Work item »
Start with the first line of the material. Repeat each line exactly through the one that contains "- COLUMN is".

Given data »

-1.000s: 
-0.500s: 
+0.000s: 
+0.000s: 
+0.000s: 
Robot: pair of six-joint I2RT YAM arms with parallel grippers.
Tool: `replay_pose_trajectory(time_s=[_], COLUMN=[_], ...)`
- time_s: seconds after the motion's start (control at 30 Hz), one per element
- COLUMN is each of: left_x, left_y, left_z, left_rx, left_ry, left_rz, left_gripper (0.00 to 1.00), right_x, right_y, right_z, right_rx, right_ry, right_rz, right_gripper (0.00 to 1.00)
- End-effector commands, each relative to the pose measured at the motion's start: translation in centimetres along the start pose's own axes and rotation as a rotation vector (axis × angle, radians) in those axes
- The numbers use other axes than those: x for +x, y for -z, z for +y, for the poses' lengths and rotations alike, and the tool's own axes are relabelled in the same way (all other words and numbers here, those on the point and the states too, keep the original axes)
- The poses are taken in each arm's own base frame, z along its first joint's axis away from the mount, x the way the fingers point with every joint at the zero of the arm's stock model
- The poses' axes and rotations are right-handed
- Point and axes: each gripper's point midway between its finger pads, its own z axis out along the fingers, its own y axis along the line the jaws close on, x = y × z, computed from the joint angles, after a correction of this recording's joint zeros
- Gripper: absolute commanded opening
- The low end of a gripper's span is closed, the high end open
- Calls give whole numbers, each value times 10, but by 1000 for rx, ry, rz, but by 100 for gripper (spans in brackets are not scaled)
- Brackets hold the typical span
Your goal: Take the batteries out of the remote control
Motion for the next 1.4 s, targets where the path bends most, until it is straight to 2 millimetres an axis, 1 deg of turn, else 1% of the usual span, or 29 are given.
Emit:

Your solution »
-1.000s: 
-0.500s: 
+0.000s: 
+0.000s: 
+0.000s: 
Robot: pair of six-joint I2RT YAM arms with parallel grippers.
Tool: `replay_pose_trajectory(time_s=[_], COLUMN=[_], ...)`
- time_s: seconds after the motion's start (control at 30 Hz), one per element
- COLUMN is each of: left_x, left_y, left_z, left_rx, left_ry, left_rz, left_gripper (0.00 to 1.00), right_x, right_y, right_z, right_rx, right_ry, right_rz, right_gripper (0.00 to 1.00)

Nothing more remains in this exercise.